EXERCISE AIM
Search the listing for the word "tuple" and copy every line where it turns up.

MATERIAL SHOWN
● ● ●
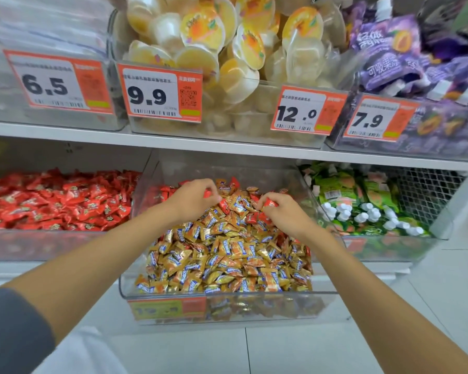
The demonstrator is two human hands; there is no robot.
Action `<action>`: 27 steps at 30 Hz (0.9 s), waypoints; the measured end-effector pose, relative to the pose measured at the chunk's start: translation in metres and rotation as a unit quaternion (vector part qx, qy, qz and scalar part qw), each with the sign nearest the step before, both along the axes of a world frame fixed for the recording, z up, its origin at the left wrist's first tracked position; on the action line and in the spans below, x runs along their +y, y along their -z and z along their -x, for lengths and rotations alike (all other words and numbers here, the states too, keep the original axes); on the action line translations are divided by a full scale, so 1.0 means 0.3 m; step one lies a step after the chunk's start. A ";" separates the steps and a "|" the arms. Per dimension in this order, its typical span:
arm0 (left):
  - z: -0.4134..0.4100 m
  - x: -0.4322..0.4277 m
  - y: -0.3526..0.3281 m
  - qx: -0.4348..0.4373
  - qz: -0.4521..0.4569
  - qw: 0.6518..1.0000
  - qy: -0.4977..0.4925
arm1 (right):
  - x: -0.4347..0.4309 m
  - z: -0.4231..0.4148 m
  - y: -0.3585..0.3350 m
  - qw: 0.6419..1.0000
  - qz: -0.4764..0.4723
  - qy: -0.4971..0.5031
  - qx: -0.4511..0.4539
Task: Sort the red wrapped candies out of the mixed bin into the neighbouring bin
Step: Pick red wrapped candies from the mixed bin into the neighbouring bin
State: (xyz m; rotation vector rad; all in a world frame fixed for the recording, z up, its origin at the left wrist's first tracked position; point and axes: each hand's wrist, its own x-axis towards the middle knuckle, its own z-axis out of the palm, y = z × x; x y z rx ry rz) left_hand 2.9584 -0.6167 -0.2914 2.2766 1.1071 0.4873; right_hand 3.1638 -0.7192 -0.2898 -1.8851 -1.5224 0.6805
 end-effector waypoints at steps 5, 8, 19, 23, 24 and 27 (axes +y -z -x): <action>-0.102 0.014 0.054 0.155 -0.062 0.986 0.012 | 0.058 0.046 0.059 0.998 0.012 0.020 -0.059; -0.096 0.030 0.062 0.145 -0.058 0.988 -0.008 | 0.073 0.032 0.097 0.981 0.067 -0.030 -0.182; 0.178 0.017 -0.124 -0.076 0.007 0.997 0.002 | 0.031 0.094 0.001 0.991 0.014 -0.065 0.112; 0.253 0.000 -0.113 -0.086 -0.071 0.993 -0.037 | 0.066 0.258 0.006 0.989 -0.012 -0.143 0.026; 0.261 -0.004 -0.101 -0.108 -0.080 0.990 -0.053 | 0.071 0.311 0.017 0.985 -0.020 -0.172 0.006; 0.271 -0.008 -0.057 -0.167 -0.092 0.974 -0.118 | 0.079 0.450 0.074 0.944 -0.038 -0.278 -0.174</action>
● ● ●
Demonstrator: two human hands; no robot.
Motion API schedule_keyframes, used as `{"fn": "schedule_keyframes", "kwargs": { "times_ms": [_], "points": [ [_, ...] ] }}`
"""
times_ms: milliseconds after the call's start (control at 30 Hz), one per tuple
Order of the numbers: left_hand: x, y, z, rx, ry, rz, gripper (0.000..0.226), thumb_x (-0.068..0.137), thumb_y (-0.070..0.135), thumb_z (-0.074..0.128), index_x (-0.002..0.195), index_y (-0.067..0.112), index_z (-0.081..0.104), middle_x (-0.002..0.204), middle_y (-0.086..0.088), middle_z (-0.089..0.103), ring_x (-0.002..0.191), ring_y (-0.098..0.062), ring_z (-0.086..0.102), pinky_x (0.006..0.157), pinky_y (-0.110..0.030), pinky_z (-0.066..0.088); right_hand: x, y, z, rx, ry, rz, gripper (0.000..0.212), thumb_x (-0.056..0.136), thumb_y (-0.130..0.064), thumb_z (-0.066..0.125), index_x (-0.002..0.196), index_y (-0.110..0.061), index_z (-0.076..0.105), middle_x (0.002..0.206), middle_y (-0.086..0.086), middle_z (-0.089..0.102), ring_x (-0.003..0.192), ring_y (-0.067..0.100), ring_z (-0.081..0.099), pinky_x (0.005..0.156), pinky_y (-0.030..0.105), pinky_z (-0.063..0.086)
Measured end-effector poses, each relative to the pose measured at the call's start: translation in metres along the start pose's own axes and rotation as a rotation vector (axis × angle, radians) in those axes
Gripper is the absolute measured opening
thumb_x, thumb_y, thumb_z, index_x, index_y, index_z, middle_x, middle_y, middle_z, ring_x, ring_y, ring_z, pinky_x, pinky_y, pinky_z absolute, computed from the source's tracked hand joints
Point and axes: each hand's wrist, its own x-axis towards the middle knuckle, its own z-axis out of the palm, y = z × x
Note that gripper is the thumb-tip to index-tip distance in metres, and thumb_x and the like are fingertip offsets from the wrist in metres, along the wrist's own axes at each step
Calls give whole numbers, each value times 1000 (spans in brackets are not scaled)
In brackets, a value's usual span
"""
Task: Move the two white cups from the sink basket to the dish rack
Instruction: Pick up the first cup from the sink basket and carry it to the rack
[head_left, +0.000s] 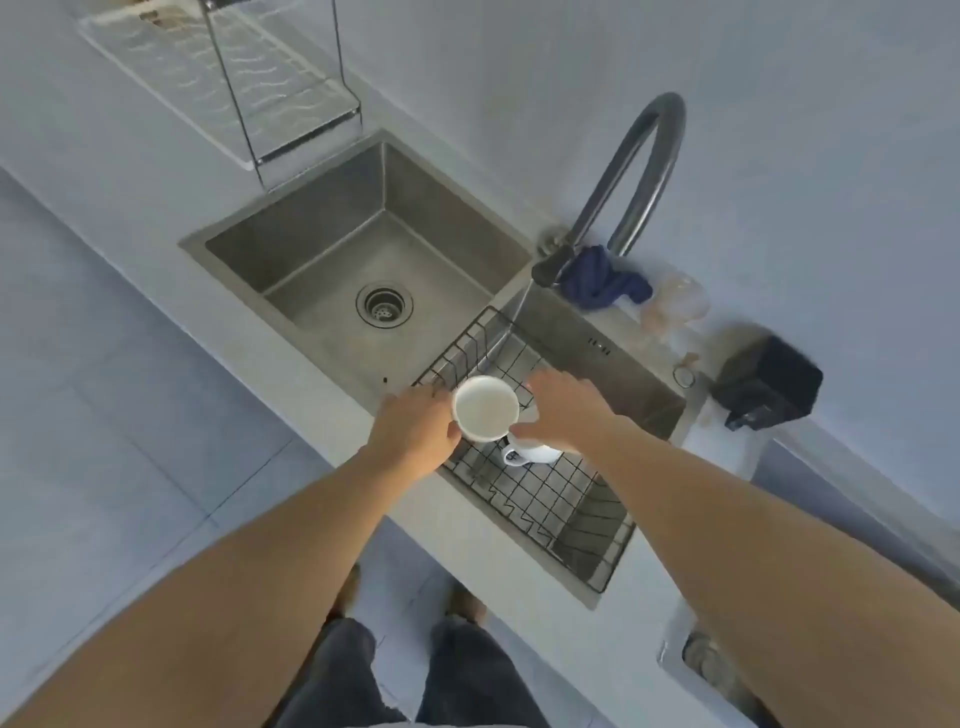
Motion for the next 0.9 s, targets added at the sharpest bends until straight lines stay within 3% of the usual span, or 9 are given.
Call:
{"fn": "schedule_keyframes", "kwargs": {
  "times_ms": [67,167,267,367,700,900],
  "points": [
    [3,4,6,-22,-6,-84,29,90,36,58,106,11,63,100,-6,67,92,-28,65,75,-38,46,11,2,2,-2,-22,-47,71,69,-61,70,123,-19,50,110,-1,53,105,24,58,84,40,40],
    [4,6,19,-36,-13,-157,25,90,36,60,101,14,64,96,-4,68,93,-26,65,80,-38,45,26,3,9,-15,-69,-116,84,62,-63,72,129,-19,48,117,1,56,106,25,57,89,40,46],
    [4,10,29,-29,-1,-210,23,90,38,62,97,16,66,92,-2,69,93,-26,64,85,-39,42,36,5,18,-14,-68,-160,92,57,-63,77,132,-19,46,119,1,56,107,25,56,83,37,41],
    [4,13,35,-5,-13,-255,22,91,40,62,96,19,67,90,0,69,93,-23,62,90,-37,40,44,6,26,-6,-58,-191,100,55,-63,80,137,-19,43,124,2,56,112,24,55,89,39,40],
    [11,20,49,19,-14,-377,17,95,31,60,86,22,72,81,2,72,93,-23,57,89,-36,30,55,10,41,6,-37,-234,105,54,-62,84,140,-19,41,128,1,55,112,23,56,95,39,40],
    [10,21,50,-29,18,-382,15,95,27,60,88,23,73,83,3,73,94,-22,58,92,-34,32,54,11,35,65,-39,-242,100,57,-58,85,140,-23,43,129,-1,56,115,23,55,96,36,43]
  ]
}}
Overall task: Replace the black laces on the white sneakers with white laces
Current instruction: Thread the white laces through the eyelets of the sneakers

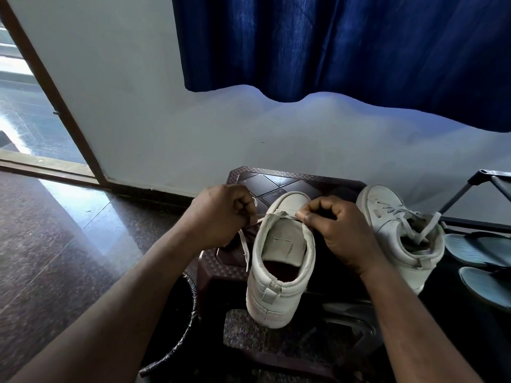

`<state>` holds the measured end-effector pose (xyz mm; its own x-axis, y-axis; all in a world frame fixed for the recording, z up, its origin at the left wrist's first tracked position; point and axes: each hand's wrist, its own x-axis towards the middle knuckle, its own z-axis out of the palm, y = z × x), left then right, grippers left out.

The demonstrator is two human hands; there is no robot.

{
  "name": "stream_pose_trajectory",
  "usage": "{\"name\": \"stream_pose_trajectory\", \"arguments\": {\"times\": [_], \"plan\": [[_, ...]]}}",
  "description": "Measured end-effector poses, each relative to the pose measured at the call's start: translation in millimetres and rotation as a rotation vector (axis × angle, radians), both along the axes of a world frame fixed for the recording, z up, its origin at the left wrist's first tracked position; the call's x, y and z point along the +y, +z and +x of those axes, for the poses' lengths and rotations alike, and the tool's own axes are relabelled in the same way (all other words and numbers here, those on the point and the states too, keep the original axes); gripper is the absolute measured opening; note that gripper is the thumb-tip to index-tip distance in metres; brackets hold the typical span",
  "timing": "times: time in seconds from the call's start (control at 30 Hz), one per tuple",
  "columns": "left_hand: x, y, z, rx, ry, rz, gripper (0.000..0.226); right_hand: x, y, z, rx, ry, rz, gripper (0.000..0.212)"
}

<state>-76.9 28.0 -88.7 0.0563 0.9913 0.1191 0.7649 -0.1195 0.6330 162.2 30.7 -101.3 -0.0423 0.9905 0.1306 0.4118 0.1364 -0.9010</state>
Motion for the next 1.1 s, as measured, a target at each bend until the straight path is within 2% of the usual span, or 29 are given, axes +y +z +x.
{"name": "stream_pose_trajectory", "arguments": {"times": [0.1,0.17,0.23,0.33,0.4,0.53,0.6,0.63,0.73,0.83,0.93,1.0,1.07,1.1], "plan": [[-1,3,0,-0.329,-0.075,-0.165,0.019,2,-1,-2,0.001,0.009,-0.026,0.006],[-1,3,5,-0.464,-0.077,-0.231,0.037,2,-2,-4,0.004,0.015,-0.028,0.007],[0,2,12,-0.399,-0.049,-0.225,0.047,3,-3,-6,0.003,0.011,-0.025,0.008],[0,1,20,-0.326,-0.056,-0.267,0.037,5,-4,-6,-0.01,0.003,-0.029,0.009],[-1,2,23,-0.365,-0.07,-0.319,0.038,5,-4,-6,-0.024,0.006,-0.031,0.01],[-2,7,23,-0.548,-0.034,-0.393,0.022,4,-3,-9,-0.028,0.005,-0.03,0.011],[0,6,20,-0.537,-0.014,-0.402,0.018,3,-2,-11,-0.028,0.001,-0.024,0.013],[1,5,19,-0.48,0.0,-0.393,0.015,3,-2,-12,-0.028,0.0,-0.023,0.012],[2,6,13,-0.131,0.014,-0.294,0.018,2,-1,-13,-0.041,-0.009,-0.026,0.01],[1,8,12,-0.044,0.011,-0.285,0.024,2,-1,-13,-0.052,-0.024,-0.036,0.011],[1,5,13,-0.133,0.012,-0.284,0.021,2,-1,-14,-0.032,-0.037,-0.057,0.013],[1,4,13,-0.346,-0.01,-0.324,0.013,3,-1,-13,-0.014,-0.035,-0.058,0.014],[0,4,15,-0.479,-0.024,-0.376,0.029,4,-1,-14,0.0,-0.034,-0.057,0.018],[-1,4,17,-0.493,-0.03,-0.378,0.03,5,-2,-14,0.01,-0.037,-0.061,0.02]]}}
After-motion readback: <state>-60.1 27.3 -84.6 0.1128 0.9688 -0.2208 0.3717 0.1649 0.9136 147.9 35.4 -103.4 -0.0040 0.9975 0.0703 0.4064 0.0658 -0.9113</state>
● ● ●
WRITTEN ANSWER
times_ms: milliseconds after the call's start (control at 30 Hz), one per tuple
  "timing": "times: time in seconds from the call's start (control at 30 Hz), one per tuple",

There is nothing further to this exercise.